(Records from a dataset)
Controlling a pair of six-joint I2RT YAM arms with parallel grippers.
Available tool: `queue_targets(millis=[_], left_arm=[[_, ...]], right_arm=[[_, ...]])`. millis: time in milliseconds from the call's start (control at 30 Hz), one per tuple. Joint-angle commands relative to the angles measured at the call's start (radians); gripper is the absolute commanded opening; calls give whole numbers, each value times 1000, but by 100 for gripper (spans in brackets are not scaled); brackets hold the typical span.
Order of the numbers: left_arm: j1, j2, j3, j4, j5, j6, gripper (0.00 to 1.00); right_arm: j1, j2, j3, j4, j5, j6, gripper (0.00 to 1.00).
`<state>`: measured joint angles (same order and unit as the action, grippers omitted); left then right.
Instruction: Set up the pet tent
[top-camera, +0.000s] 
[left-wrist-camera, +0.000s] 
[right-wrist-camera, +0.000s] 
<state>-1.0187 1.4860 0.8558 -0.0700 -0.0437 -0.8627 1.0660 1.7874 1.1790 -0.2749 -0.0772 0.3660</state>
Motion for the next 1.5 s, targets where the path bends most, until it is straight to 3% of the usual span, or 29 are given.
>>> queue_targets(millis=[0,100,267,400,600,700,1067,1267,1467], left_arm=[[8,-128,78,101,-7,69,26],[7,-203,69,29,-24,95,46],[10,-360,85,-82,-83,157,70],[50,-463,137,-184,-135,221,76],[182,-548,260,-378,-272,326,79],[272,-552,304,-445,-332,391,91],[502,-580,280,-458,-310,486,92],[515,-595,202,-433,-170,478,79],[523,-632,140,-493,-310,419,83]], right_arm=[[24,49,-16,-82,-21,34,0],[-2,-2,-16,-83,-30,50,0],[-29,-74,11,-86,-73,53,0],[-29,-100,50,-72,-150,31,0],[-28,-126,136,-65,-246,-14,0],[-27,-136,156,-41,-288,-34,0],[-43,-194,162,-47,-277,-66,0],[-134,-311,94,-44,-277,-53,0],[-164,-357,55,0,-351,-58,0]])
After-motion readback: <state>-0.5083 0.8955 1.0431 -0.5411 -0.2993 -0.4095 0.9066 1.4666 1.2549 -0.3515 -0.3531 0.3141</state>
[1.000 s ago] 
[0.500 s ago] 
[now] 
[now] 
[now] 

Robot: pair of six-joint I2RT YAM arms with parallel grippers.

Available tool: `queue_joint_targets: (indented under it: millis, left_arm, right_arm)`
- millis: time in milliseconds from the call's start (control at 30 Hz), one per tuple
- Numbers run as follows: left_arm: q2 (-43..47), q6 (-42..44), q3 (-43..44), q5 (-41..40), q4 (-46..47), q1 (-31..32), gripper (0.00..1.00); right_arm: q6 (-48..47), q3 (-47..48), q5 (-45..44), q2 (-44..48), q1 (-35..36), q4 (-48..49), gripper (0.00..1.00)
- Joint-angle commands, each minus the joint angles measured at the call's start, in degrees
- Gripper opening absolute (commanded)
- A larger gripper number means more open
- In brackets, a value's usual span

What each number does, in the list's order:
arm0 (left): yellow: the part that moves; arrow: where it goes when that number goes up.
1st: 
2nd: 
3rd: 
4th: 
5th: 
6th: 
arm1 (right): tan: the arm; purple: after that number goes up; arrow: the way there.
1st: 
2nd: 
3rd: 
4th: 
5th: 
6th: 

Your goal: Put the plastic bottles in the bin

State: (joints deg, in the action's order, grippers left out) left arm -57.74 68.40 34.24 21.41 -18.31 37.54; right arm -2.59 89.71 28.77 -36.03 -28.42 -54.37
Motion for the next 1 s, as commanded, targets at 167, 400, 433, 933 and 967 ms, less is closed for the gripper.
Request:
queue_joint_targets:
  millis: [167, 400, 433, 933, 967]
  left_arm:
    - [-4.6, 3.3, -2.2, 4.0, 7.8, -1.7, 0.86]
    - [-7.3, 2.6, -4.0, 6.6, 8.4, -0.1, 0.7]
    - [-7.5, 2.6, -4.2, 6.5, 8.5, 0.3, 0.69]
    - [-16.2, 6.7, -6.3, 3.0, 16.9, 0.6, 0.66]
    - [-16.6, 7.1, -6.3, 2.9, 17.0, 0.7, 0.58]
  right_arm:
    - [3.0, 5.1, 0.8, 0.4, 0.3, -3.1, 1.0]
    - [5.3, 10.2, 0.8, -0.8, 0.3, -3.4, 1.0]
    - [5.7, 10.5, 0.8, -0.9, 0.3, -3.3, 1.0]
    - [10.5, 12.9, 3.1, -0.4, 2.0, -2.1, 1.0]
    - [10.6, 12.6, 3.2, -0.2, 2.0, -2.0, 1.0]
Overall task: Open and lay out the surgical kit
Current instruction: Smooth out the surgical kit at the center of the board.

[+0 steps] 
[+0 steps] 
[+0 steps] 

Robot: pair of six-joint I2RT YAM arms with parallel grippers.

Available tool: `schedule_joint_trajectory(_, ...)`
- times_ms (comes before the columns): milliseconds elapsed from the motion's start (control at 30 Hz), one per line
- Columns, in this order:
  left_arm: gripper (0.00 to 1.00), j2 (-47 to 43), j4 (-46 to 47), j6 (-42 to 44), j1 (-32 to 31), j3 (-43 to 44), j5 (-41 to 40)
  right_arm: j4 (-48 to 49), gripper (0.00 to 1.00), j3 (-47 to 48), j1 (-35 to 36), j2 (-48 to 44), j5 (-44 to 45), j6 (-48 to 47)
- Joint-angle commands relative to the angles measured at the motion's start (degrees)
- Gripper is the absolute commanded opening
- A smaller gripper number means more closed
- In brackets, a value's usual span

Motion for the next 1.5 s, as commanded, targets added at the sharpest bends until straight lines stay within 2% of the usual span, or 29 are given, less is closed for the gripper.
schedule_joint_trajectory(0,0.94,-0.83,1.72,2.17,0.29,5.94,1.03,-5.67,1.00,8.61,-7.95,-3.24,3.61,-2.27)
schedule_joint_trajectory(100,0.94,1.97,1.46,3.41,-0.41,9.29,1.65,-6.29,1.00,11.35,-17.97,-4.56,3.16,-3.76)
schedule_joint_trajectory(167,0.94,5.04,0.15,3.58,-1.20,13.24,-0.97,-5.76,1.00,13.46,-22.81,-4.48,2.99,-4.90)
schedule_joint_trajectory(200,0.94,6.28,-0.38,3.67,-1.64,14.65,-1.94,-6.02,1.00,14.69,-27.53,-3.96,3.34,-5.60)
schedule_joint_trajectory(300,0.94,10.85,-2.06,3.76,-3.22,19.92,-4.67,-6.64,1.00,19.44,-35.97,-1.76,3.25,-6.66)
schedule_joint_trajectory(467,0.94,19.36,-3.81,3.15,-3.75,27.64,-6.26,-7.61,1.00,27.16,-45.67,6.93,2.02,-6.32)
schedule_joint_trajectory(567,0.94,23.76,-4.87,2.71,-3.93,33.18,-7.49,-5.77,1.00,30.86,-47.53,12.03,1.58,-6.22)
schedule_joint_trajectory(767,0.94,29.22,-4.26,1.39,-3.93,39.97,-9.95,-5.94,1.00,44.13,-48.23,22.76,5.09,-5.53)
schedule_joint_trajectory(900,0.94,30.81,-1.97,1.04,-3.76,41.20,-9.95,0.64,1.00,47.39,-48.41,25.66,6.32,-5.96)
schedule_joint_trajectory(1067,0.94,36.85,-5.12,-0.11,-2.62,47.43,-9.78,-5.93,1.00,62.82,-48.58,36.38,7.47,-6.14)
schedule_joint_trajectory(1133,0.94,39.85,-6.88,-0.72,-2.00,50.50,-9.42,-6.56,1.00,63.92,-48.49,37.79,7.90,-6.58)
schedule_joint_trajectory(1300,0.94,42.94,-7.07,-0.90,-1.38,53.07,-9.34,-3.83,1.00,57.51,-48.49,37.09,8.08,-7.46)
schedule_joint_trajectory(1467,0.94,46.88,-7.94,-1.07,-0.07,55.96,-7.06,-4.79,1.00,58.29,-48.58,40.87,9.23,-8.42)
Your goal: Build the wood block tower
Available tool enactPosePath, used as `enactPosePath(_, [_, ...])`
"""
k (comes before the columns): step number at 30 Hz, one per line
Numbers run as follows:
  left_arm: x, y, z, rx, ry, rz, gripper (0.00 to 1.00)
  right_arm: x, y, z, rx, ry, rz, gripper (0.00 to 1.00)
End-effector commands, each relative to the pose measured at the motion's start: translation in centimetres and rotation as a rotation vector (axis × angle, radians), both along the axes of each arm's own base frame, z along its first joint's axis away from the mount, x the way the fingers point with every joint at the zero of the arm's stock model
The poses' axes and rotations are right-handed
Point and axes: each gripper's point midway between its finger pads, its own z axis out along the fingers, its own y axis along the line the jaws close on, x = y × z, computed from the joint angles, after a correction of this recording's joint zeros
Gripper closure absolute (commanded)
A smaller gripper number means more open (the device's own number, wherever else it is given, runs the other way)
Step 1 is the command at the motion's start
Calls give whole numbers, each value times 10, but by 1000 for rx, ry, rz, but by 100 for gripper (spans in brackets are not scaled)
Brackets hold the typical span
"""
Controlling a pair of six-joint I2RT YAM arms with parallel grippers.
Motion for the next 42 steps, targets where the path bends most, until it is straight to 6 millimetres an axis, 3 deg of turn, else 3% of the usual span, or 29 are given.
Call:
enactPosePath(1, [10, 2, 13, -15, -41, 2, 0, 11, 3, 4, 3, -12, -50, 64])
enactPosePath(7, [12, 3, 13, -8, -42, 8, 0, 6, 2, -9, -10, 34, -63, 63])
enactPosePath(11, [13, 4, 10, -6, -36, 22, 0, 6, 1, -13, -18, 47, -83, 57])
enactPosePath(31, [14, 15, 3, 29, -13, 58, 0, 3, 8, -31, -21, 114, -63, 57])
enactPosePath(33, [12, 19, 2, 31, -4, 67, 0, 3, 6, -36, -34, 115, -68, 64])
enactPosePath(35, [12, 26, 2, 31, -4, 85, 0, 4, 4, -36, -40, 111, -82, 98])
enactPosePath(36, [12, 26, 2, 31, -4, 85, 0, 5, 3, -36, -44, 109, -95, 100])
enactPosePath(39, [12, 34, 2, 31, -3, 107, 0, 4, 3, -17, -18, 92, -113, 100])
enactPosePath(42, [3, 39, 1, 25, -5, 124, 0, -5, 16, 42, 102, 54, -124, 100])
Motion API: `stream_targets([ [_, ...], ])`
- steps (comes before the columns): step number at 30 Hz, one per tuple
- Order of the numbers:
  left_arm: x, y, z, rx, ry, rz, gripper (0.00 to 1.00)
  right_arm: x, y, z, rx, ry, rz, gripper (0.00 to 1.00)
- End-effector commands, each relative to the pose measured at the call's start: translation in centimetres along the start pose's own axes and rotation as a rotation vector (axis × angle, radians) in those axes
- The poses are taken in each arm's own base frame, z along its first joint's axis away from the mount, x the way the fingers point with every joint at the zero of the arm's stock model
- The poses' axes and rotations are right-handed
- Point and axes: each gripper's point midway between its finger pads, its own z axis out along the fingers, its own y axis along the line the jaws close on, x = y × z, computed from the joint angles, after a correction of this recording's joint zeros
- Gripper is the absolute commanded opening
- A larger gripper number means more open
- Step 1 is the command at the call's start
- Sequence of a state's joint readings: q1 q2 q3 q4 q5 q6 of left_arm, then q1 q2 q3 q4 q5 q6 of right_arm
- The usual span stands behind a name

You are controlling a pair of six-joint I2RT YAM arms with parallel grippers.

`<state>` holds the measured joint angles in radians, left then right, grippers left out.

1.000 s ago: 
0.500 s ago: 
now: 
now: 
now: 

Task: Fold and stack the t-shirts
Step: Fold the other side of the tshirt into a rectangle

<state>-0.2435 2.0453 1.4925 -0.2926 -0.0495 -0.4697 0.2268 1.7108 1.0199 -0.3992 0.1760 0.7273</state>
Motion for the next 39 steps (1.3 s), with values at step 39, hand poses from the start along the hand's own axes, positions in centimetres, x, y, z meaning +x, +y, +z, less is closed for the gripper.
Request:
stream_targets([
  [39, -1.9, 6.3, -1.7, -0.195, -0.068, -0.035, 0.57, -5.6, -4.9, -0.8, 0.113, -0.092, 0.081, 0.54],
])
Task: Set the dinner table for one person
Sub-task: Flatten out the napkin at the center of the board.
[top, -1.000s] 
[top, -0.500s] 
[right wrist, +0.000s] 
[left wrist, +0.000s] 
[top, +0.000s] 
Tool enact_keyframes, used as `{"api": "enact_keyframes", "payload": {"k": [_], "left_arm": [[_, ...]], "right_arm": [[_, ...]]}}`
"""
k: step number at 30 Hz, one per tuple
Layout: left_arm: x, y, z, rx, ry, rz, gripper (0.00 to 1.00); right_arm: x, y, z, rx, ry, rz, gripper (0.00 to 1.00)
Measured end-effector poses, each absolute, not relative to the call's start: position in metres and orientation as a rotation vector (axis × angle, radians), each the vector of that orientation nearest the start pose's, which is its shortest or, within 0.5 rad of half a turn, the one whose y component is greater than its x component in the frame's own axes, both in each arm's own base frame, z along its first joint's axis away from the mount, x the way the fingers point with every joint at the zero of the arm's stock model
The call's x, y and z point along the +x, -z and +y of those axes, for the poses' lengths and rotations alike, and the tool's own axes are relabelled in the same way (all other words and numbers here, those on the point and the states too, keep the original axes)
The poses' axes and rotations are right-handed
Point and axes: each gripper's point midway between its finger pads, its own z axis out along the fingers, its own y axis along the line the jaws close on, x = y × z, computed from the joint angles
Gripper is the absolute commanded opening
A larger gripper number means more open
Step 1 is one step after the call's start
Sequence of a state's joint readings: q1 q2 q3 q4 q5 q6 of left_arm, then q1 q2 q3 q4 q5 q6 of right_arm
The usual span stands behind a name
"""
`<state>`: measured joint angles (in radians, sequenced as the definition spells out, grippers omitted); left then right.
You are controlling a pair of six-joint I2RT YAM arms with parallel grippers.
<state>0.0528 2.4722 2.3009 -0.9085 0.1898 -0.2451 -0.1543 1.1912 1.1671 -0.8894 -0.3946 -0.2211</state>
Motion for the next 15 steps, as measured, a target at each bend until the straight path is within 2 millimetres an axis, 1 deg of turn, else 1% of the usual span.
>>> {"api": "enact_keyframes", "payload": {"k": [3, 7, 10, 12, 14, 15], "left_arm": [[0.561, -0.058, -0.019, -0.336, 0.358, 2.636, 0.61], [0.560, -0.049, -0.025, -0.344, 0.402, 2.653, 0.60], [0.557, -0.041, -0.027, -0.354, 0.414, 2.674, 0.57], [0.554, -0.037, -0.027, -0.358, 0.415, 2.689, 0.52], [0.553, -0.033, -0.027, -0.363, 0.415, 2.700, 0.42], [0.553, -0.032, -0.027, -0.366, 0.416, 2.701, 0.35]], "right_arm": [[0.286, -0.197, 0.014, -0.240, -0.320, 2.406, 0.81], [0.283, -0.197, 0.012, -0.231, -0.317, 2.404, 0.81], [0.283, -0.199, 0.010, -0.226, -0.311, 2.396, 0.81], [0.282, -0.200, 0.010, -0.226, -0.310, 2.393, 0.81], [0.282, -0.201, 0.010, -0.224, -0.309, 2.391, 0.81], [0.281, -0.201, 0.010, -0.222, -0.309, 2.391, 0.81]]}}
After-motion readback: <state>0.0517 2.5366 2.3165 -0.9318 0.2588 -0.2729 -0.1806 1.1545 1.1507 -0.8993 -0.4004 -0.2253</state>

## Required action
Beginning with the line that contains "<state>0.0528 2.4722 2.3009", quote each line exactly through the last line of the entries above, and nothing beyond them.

## Exercise output
<state>0.0528 2.4722 2.3009 -0.9085 0.1898 -0.2451 -0.1543 1.1912 1.1671 -0.8894 -0.3946 -0.2211</state>
Motion for the next 15 steps, as measured, a target at each bend until the straight path is within 2 millimetres an axis, 1 deg of turn, else 1% of the usual span.
>>> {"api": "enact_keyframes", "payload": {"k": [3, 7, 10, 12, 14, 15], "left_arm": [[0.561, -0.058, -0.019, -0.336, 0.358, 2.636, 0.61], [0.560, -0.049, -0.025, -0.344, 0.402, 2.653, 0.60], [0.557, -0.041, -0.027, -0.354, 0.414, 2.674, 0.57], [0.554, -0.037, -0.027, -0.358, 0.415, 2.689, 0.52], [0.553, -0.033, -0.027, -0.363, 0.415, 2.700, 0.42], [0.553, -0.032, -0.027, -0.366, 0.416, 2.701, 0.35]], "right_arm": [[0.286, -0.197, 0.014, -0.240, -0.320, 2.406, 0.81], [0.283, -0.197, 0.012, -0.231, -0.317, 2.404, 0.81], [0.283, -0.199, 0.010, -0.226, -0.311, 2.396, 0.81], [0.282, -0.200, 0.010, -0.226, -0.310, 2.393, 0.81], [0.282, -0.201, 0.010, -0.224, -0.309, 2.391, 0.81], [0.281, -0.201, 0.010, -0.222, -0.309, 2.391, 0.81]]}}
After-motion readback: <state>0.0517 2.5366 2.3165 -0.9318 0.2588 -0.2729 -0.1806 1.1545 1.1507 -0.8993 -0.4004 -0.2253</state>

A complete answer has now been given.